Um adolescente, que teve a identidade preservada, foi apreendido nesta terça-feira (14), pela Polícia Civil do Piauí, suspeito de planejar um ataque em uma escola estadual da zona Norte de Teresina.
A medida foi cumprida pela 3ª Delegacia Seccional da capital após decisão judicial que determinou a internação provisória do jovem, investigado por atos infracionais análogos aos crimes de ameaça, apologia ao crime, incitação ao crime, além de contravenções relacionadas ao porte de arma branca e falso alarme.

O caso teve início em março de 2026, quando o adolescente foi flagrado dentro de uma escola estadual após publicar em uma rede social mensagens em que anunciava a intenção de realizar um atentado na unidade de ensino.
Durante a abordagem realizada pela Polícia Militar, foram encontrados com ele uma faca e uma balaclava. Na ocasião, o estudante teria admitido que pretendia cometer o ataque em razão de conflitos enfrentados no ambiente escolar.
Inicialmente, o procedimento foi encaminhado ao Ministério Público, que concedeu remissão ao adolescente, medida posteriormente homologada pela Justiça. No entanto, a Polícia Civil decidiu aprofundar as investigações, principalmente porque o celular apreendido com o jovem ainda não havia passado por perícia técnica.
Com autorização judicial, os investigadores realizaram a extração e análise dos dados armazenados no aparelho. Segundo a Polícia Civil, o material revelou indícios de que a ameaça não teria sido apenas uma manifestação impulsiva.
Comparsa desistiu
Entre os conteúdos encontrados estavam conversas sobre planejamento de ataques em escolas, pesquisas relacionadas à compra de armas de fogo, buscas por instituições de ensino da capital, referências a datas ligadas a massacres escolares e conteúdos que exaltavam autores de atentados semelhantes.
De acordo com o delegado Eduardo Aquino, responsável pela investigação, um comparsa que participaria do ataque desistiu.

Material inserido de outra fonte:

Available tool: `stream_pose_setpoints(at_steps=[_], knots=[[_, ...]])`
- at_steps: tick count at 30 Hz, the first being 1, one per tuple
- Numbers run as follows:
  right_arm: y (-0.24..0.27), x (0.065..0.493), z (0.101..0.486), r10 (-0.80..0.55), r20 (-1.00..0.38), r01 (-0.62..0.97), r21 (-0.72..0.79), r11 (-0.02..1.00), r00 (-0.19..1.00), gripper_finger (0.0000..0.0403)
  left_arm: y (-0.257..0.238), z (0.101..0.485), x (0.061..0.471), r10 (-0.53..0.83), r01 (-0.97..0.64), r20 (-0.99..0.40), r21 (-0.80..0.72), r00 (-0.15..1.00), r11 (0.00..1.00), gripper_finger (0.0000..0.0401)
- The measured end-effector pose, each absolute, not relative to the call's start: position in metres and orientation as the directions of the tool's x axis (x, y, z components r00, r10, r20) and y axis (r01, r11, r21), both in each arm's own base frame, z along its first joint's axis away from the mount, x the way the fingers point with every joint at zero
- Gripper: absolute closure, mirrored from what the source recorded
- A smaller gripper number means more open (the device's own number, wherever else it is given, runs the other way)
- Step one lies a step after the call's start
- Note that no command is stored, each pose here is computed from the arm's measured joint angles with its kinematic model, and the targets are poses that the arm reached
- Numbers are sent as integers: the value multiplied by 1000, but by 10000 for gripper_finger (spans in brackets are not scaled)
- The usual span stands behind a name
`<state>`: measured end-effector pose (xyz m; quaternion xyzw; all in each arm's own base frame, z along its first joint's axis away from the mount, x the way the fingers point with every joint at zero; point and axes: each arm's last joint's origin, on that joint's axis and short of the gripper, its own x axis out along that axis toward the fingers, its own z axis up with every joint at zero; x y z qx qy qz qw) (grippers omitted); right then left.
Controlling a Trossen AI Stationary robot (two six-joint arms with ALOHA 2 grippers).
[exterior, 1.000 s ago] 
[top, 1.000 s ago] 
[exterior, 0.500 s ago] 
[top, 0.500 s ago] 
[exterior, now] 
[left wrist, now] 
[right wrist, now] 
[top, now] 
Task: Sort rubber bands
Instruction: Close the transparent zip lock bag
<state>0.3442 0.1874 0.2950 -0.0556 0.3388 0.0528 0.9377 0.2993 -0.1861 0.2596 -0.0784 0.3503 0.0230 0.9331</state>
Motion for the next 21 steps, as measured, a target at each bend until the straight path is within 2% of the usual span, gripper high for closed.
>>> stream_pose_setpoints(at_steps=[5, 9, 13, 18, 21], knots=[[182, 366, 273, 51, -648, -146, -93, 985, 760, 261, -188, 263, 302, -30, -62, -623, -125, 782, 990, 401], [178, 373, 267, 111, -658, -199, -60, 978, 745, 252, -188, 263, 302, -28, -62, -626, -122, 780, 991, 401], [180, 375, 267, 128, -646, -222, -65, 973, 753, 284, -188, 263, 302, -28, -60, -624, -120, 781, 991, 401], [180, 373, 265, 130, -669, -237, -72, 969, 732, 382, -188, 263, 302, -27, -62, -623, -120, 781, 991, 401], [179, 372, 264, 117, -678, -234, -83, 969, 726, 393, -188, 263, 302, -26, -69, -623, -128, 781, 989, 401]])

“Tinha uma outra pessoa conversando com ele que iria cometer esse atentado junto, mas, que posteriormente desistiu. Inclusive, ele [investigado] chama a pessoa de covarde quando a pessoa diz ‘eu não vou mais fazer, conversei aqui, me arrependi’ […]. Mas, essa pessoa ainda não foi identificada”, disse o delegado.

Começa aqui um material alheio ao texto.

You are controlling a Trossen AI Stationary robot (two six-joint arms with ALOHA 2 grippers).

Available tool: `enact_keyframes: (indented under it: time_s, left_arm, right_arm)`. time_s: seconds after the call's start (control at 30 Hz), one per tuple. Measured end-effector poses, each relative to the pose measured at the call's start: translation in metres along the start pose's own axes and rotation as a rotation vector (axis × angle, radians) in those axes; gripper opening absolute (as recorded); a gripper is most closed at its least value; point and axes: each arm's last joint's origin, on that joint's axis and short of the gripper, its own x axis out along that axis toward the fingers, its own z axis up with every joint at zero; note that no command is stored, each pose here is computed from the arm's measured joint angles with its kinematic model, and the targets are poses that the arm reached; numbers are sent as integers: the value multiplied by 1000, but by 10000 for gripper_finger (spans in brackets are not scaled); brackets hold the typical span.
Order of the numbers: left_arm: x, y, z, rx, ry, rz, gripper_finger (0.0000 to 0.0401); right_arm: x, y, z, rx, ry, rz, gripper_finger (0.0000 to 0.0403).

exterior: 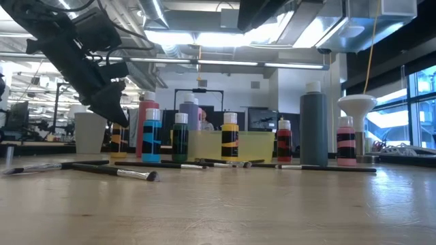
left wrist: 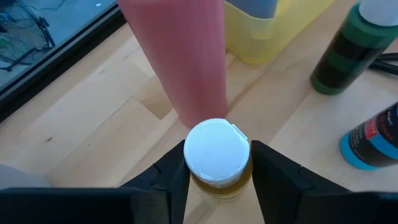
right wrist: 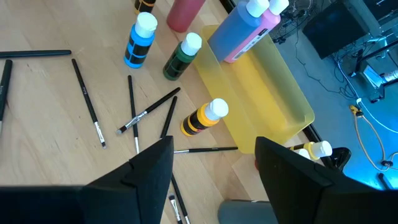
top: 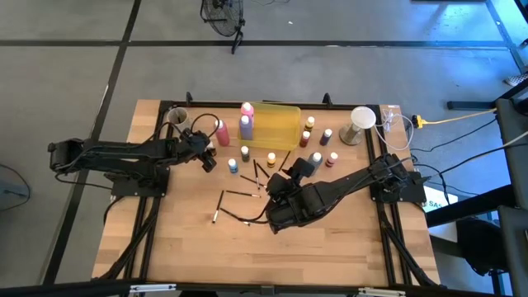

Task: Pick & Place Paint Supplies
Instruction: Put the small dark yellow paint bottle into the yellow bin

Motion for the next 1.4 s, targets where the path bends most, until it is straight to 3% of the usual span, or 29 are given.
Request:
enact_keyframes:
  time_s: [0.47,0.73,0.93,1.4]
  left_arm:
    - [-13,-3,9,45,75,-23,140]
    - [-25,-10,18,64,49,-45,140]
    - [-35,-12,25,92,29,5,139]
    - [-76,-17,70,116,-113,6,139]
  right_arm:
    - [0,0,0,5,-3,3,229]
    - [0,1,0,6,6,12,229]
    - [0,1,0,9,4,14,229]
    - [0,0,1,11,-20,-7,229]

De acordo com a investigação, os elementos reunidos apontam para um possível planejamento do ataque, demonstrando persistência da intenção e preparação para a prática do ato.

Outro fator que pesou para o pedido de internação provisória foi a avaliação de que o risco permanecia atual. Conforme informações da Polícia Civil, durante acompanhamento psicológico realizado pelo CAPS Infantojuvenil, o adolescente voltou a mencionar recentemente a intenção de promover um massacre em ambiente escolar. Em razão desse comportamento, a direção da escola teria determinado um novo afastamento temporário do estudante.

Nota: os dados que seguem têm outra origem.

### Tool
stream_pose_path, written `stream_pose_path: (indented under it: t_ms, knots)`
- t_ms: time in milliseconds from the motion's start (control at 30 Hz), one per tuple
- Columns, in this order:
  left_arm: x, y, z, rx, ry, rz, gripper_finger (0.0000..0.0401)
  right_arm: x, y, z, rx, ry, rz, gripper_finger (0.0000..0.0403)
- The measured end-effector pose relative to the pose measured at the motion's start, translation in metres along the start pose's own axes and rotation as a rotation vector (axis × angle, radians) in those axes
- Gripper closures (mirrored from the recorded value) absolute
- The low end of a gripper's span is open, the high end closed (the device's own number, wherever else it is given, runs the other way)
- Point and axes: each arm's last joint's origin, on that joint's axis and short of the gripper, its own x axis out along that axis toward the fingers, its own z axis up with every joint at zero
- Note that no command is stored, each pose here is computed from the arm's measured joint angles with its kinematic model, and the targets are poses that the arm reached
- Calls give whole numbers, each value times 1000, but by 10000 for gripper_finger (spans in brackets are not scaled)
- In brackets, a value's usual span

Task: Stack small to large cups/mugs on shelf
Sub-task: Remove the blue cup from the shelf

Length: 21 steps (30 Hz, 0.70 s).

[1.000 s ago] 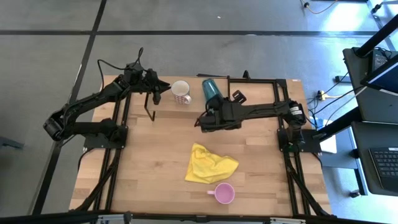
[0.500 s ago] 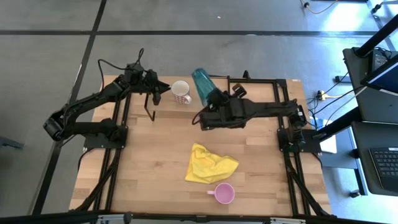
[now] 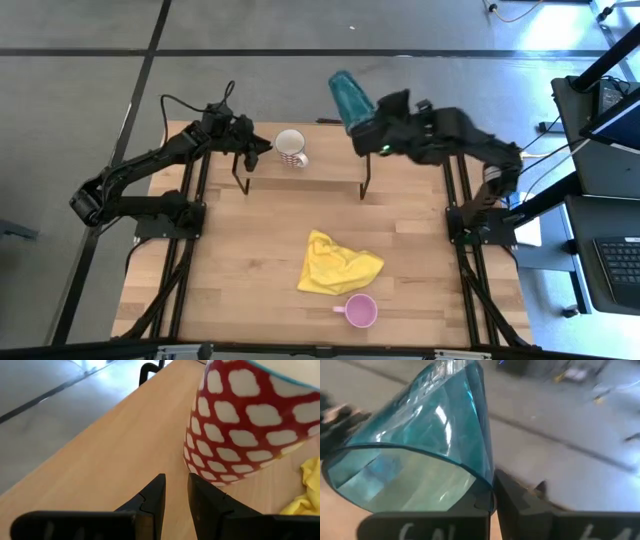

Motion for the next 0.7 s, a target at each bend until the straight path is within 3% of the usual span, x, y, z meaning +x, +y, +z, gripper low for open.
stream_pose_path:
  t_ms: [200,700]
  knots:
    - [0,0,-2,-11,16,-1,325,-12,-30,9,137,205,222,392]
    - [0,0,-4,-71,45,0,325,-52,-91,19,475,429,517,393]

Diante do conjunto de provas coletadas durante a investigação, a Polícia Civil representou pela internação provisória do adolescente. A medida foi autorizada pela Justiça, que considerou os indícios apresentados, a gravidade dos fatos investigados e a necessidade de garantir a segurança da comunidade escolar.
O Portal ClubeNews tenta contato com a Secretaria de Estado da Educação (Seduc) para comentar o caso, mas não obteve retorno até a publicação desta matéria. O espaço segue aberto para maiores esclarecimentos.